Ao final do segundo tempo, uma grande jogada de Ribeiro – ele tem essa mania – o meia deixou Conceição e Jemerson para trás em jogada de velocidade pela direita, foi a linha de fundo e cruzou para Ricardo Goulart colocar fogo na partida, aos 46 minutos da primeira etapa. A volta do intervalo prometia mais emoções e gols ao torcedor presente no gigante da Pampulha.

Veio a segunda etapa e parecia que não teve intervalo, não houve mudanças nas equipes e na atitude. O Cruzeiro atacava e o Galo se defendia como dava, até que aos 6 minutos Éverton cruzou da esquerda, Moreno ajeitou e Alisson de voleio fez um golaço, empatando a partida e incendiando de vez a partida. O Mineirão quase veio abaixo com a torcida celeste, que voltou a acreditar na vitória, afinal o time não havia sido derrotado como mandante no Brasileiro 2014.

Cruzeiro v Atletico MG - Brasileirao Series A 2014

Faro de artilheiro

Mas como dizem, Atlético e Cruzeiro é um campeonato à parte e quando menos se espera o imprevisível dá as caras. O time azul foi superior em vários momentos da partida, chegando a ter mais de 60% da posse de bola em alguns momentos do jogo. A pressão era imensa pra cima do Galo, tudo indicava que a qualquer momento o time de Levir tomaria o gol. Porém o destino elege os seus.

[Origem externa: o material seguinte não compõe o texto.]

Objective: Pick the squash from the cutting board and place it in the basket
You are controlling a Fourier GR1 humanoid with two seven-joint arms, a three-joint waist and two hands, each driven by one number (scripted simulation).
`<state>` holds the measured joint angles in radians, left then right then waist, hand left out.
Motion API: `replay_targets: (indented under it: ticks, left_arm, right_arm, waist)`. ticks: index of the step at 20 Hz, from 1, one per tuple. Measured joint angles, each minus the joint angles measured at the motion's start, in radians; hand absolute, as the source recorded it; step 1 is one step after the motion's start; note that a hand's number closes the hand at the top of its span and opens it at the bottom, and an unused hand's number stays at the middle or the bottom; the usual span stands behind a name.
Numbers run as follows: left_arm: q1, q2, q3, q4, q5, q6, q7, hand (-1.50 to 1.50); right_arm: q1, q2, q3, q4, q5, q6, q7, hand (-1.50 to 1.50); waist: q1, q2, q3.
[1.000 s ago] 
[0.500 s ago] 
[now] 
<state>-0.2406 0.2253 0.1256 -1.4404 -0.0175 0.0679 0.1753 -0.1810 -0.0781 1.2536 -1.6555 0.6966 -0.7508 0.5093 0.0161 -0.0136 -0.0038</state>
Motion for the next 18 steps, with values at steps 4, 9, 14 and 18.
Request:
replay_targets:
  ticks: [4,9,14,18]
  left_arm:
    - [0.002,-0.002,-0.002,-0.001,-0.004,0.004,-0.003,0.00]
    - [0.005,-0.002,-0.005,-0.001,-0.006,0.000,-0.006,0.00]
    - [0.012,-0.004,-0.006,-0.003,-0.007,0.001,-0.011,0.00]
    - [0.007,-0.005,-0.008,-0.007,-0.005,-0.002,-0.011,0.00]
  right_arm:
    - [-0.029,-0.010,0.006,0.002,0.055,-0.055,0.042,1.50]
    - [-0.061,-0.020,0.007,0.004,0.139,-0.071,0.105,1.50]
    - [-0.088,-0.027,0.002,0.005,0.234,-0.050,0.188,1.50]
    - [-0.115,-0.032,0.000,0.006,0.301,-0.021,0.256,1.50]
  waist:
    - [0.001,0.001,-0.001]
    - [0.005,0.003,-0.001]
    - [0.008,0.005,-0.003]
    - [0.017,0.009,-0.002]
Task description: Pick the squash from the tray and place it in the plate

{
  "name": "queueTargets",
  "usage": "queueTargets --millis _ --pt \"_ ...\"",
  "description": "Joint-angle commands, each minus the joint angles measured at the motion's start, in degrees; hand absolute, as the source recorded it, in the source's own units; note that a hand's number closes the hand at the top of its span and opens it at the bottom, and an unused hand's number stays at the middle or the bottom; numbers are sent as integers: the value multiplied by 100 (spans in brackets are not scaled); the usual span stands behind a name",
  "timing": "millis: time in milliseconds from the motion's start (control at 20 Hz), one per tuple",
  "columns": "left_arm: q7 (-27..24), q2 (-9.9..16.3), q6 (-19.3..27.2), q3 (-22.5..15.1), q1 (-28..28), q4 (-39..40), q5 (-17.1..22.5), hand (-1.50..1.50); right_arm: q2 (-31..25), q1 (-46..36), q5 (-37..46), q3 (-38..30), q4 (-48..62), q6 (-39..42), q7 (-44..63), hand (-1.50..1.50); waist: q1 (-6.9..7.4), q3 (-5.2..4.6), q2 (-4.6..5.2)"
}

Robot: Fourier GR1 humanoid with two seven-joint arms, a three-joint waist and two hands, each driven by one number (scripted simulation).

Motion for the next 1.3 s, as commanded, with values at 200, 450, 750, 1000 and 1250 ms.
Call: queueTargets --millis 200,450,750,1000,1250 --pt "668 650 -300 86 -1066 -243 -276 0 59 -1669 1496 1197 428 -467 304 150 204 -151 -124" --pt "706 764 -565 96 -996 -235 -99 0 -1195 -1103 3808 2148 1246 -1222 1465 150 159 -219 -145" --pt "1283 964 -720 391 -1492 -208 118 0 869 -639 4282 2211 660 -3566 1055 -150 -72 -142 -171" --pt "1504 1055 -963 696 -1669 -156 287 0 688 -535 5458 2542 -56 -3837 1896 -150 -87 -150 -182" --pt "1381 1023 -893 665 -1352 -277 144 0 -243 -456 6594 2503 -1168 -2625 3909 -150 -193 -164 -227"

Como diria o já falecido treinador Gentil Cardoso, “Quem se desloca recebe, quem pede tem a preferência”. Foi exatamente o que Carlos fez. Enquanto Leandro Donizete procurava uma opção para fazer o cruzamento na área, o atacante levantou a mão esquerda para pedir a bola e se deslocou por trás de Dedé, se Donizete já ouviu falar no Gentil não se sabe, mas que o cruzamento dele foi na medida, ah isso foi.

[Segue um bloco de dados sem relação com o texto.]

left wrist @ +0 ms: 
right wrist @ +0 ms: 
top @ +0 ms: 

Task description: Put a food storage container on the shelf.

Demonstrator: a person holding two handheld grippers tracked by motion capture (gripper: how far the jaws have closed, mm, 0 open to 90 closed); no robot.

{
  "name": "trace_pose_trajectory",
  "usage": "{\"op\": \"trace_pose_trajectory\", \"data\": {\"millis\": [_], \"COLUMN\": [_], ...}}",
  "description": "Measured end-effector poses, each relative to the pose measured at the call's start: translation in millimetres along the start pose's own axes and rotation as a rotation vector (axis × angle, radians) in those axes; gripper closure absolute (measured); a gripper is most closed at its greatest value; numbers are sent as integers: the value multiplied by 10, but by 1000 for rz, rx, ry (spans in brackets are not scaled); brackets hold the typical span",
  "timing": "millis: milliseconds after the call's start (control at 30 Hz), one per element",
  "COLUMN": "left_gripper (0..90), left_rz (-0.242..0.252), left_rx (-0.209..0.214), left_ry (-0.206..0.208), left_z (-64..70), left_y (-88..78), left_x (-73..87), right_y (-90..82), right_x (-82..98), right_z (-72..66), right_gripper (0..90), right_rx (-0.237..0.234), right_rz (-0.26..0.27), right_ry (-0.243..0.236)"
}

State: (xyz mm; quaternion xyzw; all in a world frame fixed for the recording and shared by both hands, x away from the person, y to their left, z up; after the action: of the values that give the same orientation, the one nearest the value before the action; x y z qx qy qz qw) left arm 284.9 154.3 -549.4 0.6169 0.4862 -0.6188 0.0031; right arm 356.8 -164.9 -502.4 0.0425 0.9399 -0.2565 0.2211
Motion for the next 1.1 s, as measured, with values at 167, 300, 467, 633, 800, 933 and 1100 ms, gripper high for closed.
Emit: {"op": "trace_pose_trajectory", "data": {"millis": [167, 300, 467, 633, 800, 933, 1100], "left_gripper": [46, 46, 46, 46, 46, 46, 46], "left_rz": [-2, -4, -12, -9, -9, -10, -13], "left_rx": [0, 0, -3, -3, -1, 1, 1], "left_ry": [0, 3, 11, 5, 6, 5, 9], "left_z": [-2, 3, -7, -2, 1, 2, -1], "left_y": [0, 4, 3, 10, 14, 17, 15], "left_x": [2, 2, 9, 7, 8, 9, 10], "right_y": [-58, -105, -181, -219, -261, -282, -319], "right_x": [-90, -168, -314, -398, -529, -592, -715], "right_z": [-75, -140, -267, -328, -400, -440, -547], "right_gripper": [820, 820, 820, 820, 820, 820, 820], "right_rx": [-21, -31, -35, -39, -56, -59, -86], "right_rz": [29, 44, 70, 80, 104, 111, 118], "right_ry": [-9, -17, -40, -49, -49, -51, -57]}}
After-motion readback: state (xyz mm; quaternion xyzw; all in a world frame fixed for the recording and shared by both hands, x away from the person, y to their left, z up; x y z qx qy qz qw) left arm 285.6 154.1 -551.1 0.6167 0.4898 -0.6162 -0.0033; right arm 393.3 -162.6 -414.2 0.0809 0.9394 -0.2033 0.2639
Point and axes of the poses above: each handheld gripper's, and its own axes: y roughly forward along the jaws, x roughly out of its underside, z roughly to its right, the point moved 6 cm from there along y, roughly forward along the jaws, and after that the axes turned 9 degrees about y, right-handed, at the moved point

Os 51.069 torcedores pagantes presentes ao Mineirão viram o jogador de 19 anos usar seu faro de artilheiro e marcar seu segundo gol na partida, um privilégio para poucos em clássico. Desde de que o Atlético adotou o Independência como local de mando de seus jogos, o Galo não vencia o rival no Mineirão. Carlos fez história e ajudou a quebrar um tabu.

O presidente Alexandre Kalil dedicou a vitória a memória de seu pai Elias Kalil, que também foi presidente do clube, neste domingo completaram-se 21 anos da morte dele.